Records from a data collection:
:::

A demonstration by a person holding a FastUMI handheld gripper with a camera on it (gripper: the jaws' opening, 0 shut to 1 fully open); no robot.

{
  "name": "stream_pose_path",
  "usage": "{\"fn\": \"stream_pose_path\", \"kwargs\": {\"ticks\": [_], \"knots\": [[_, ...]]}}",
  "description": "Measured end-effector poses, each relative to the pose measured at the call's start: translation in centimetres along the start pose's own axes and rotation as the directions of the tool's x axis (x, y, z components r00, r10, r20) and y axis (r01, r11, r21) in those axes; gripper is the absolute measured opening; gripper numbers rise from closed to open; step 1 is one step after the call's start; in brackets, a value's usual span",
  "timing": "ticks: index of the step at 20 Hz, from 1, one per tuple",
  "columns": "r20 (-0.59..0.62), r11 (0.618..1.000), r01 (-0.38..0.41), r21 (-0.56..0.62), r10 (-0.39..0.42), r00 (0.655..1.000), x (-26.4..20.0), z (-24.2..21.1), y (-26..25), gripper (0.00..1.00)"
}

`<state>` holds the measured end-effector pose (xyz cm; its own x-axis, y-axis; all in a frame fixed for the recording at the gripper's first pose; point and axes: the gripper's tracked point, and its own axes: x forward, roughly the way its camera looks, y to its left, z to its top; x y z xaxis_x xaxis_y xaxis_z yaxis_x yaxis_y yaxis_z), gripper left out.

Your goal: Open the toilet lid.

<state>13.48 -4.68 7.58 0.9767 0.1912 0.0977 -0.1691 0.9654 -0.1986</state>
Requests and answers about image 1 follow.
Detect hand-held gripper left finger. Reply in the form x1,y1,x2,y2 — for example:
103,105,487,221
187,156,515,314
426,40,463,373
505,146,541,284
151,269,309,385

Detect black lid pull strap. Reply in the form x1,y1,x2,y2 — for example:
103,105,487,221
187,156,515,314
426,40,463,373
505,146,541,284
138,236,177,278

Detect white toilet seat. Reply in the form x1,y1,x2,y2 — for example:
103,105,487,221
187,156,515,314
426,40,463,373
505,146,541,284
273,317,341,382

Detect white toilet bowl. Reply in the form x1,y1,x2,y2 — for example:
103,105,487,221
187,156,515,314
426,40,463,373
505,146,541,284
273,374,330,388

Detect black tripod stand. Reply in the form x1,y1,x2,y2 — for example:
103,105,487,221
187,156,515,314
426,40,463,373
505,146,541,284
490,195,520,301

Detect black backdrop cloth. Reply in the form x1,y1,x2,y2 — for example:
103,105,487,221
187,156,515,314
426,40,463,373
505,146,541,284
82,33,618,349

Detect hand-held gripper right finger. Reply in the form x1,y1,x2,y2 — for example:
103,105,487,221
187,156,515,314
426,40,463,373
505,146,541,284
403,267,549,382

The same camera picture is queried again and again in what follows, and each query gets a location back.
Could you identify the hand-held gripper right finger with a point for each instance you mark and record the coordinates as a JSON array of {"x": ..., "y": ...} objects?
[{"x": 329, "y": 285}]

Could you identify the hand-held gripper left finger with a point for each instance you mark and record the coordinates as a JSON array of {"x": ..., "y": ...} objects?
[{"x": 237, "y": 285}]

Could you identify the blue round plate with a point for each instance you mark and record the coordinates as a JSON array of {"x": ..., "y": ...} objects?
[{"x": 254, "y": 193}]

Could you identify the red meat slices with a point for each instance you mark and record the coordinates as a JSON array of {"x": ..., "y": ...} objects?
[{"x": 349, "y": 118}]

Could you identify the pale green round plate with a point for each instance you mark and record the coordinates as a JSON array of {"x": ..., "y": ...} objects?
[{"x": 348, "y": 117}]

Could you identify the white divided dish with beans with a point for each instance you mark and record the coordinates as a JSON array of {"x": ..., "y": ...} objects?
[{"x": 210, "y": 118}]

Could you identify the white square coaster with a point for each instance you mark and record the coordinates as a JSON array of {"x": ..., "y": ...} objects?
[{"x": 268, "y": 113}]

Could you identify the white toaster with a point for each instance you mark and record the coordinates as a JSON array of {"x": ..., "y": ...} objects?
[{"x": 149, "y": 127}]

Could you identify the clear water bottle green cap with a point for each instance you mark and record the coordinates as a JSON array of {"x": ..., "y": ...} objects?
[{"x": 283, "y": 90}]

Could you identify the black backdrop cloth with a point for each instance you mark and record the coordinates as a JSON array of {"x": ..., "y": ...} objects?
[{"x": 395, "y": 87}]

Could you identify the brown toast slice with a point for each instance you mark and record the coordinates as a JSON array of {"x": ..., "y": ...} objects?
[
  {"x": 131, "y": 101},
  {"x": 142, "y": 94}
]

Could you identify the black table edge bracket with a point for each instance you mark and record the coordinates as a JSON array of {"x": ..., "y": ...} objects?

:::

Problem to work on -
This task calls for every entry above to be transcribed exactly.

Solution to the problem -
A demonstration by a person holding a FastUMI handheld gripper with a camera on it (gripper: the jaws' opening, 0 shut to 1 fully open); no robot.

{
  "name": "stream_pose_path",
  "usage": "{\"fn\": \"stream_pose_path\", \"kwargs\": {\"ticks\": [_], \"knots\": [[_, ...]]}}",
  "description": "Measured end-effector poses, each relative to the pose measured at the call's start: translation in centimetres along the start pose's own axes and rotation as the directions of the tool's x axis (x, y, z components r00, r10, r20) and y axis (r01, r11, r21) in those axes; gripper is the absolute measured opening; gripper numbers rise from closed to open; step 1 is one step after the call's start; in brackets, a value's usual span",
  "timing": "ticks: index of the step at 20 Hz, from 1, one per tuple",
  "columns": "r20 (-0.59..0.62), r11 (0.618..1.000), r01 (-0.38..0.41), r21 (-0.56..0.62), r10 (-0.39..0.42), r00 (0.655..1.000), x (-26.4..20.0), z (-24.2..21.1), y (-26..25), gripper (0.00..1.00)"
}

`<state>` holds the measured end-effector pose (xyz cm; its own x-axis, y-axis; all in a frame fixed for the recording at the gripper's first pose; point and axes: the gripper's tracked point, and its own axes: x forward, roughly the way its camera looks, y to its left, z to its top; x y z xaxis_x xaxis_y xaxis_z yaxis_x yaxis_y yaxis_z), gripper left out.

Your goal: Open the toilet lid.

<state>13.48 -4.68 7.58 0.9767 0.1912 0.0977 -0.1691 0.9654 -0.1986</state>
Requests and answers about image 1 follow.
Detect hand-held gripper left finger. Reply in the form x1,y1,x2,y2 — for example:
103,105,487,221
187,156,515,314
426,40,463,373
505,146,541,284
151,269,309,385

Detect black lid pull strap. Reply in the form x1,y1,x2,y2 — for example:
103,105,487,221
187,156,515,314
426,40,463,373
505,146,541,284
138,236,177,278

Detect white toilet seat. Reply in the form x1,y1,x2,y2 — for example:
103,105,487,221
187,156,515,314
426,40,463,373
505,146,541,284
273,317,341,382

Detect white toilet bowl. Reply in the form x1,y1,x2,y2 — for example:
103,105,487,221
187,156,515,314
426,40,463,373
505,146,541,284
273,374,330,388

Detect black tripod stand. Reply in the form x1,y1,x2,y2 — for example:
103,105,487,221
187,156,515,314
426,40,463,373
505,146,541,284
490,195,520,301

Detect black backdrop cloth. Reply in the form x1,y1,x2,y2 — for example:
103,105,487,221
187,156,515,314
426,40,463,373
505,146,541,284
82,33,618,349

Detect hand-held gripper right finger. Reply in the form x1,y1,x2,y2 — for example:
103,105,487,221
187,156,515,314
426,40,463,373
505,146,541,284
403,267,549,382

The same camera picture is queried again and again in what follows, and each query gets a location back.
Could you identify the hand-held gripper right finger with a point for each instance you mark and record the coordinates as a JSON array of {"x": ..., "y": ...} objects?
[{"x": 329, "y": 285}]

Could you identify the hand-held gripper left finger with a point for each instance you mark and record the coordinates as a JSON array of {"x": ..., "y": ...} objects?
[{"x": 237, "y": 285}]

Could you identify the blue round plate with a point for each instance you mark and record the coordinates as a JSON array of {"x": ..., "y": ...} objects?
[{"x": 254, "y": 193}]

Could you identify the red meat slices with a point for each instance you mark and record the coordinates as a JSON array of {"x": ..., "y": ...} objects?
[{"x": 349, "y": 118}]

Could you identify the pale green round plate with a point for each instance you mark and record the coordinates as a JSON array of {"x": ..., "y": ...} objects?
[{"x": 348, "y": 117}]

Could you identify the white divided dish with beans with a point for each instance you mark and record the coordinates as a JSON array of {"x": ..., "y": ...} objects?
[{"x": 210, "y": 118}]

Could you identify the white square coaster with a point for each instance you mark and record the coordinates as a JSON array of {"x": ..., "y": ...} objects?
[{"x": 268, "y": 113}]

Could you identify the white toaster with a point for each instance you mark and record the coordinates as a JSON array of {"x": ..., "y": ...} objects?
[{"x": 149, "y": 127}]

Could you identify the clear water bottle green cap with a point for each instance you mark and record the coordinates as a JSON array of {"x": ..., "y": ...} objects?
[{"x": 283, "y": 90}]

Could you identify the black backdrop cloth with a point for each instance you mark and record the coordinates as a JSON array of {"x": ..., "y": ...} objects?
[{"x": 395, "y": 87}]

Could you identify the brown toast slice with a point for each instance you mark and record the coordinates as a JSON array of {"x": ..., "y": ...} objects?
[
  {"x": 131, "y": 101},
  {"x": 142, "y": 94}
]

Could you identify the black table edge bracket with a point for each instance you mark and record the coordinates as a JSON array of {"x": ..., "y": ...} objects?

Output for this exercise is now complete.